En la zona sublevada, la prioridad fue transformar una coalición heterogénea (militares, falangistas, carlistas y conservadores) en un poder unificado. El ejército actuó como eje del nuevo régimen, con el objetivo de construir un Estado autoritario.

Tras la muerte de Sanjurjo, se creó el 24 de julio de 1936 la Junta de Defensa Nacional, que asumió todos los poderes, prohibió partidos y sindicatos, suspendió la Constitución de 1931 y paralizó las reformas republicanas. La evolución hacia el mando único culminó con el nombramiento de Francisco Franco como Jefe del Estado y Generalísimo el 1 de octubre de 1936, estableciéndose una Junta Técnica del Estado y concentrándose el poder en su figura.

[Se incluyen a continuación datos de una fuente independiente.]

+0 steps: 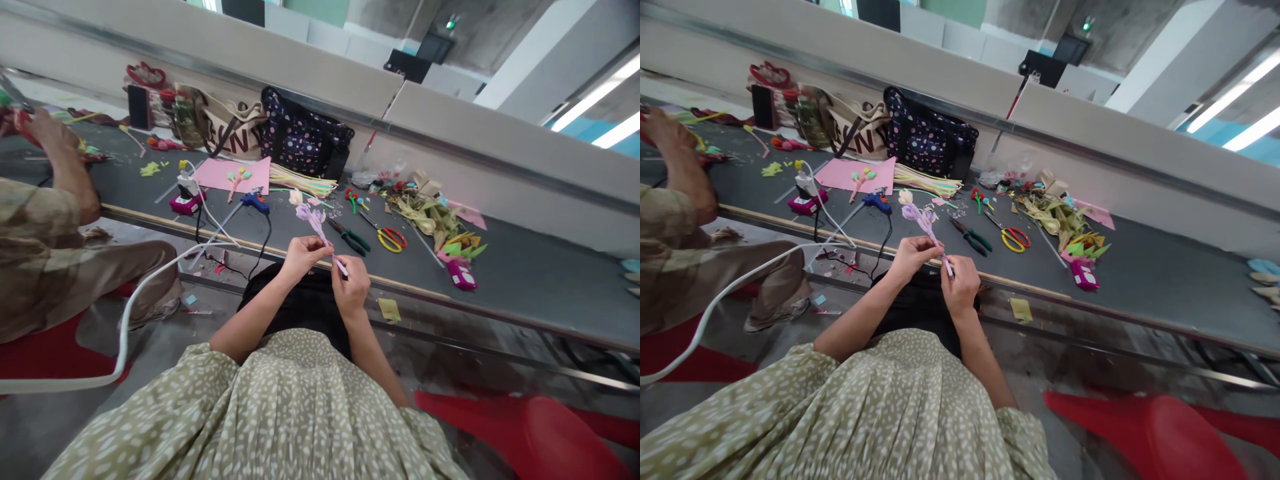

Asegurada la unidad militar con la militarización de las milicias carlistas (requetés) y falangistas, se impuso la unidad política mediante el Decreto de Unificación de abril de 1937, que creó el partido único FET y de las JONS, eliminando el pluralismo, neutralizando las resistencias internas y adoptando señas identitarias (uniforme, saludo y jerarquización). En enero de 1938 se formó el primer gobierno de Franco bajo el título de Caudillo y se consolidó el nuevo Estado con leyes fundamentales como el Fuero del Trabajo, que establecía un modelo corporativo con sindicatos verticales y prohibía la huelga, junto a la censura y el control ideológico. La Iglesia recuperó un papel central, y el nuevo Estado derogó el matrimonio civil y el divorcio, controlando la educación y financiándose por parte del Estado. Por otro lado, se aprobó la Ley de Responsabilidades Políticas, base de la represión de posguerra.

Las consecuencias fueron muy graves, especialmente las humanas con cientos de miles de muertos y heridos, un sistema penitenciario masivo y amplias ejecuciones y depuraciones profesionales. El exilio, especialmente hacia Francia y México, supuso una enorme pérdida cultural e intelectual. La economía quedó profundamente dañada, con una fuerte caída de la producción agraria e industrial y una recuperación muy lenta. En el plano político, el triunfo sublevado puso fin a la experiencia republicana e instauró una dictadura, sustentada en el ejército, la Iglesia y los grupos sociales conservadores.